• WHAT THIS TASK INVOLVES: Beneath this instruction is a listing; print exactly the lines in it starting at the line that contains "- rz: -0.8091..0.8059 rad" and going through the line that contains "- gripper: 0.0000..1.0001".

• INFORMATION SHOWN:
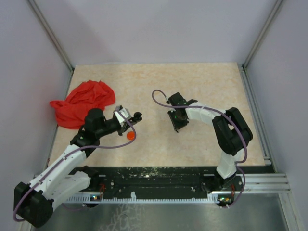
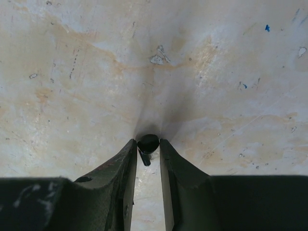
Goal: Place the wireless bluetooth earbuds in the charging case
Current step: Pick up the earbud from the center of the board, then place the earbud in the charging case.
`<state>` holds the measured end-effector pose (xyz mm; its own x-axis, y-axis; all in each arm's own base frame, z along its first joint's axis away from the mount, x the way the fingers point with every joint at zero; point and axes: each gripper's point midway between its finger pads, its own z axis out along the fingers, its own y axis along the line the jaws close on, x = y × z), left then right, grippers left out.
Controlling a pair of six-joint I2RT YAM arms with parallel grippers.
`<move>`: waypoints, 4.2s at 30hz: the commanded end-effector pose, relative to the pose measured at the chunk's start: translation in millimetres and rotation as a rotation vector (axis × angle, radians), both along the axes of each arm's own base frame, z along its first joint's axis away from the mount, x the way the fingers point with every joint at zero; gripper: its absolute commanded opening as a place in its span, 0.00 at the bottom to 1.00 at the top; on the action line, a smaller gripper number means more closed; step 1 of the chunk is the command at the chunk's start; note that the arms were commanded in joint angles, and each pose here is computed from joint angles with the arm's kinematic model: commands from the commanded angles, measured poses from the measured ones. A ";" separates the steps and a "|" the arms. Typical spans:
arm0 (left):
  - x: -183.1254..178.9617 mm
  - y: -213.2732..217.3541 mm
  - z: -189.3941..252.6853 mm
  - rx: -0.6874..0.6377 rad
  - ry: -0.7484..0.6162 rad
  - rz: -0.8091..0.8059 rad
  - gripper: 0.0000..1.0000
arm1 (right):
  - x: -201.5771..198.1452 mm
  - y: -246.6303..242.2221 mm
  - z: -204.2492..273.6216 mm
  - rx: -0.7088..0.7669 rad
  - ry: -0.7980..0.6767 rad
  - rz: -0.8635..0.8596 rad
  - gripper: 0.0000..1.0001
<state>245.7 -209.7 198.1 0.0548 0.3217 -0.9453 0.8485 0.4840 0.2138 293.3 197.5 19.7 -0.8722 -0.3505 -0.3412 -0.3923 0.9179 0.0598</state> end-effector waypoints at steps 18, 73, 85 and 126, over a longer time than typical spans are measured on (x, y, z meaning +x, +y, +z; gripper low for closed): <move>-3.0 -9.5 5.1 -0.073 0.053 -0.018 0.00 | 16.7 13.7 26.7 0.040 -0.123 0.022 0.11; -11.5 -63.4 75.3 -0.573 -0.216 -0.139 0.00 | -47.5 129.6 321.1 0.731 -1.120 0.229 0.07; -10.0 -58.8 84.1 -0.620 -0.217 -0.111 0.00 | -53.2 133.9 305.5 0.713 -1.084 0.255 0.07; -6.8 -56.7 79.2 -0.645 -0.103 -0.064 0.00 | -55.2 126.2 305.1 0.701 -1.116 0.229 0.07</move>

• EXERCISE RESULT:
  - rz: -0.8091..0.8059 rad
  - gripper: 0.0000..1.0000
arm1 (right):
  - x: -201.5771..198.1452 mm
  - y: -246.6303..242.2221 mm
  - z: -204.2492..273.6216 mm
  - rx: -0.7088..0.7669 rad
  - ry: -0.7980..0.6767 rad
  - rz: -0.8635..0.8596 rad
  - gripper: 0.0000..1.0001

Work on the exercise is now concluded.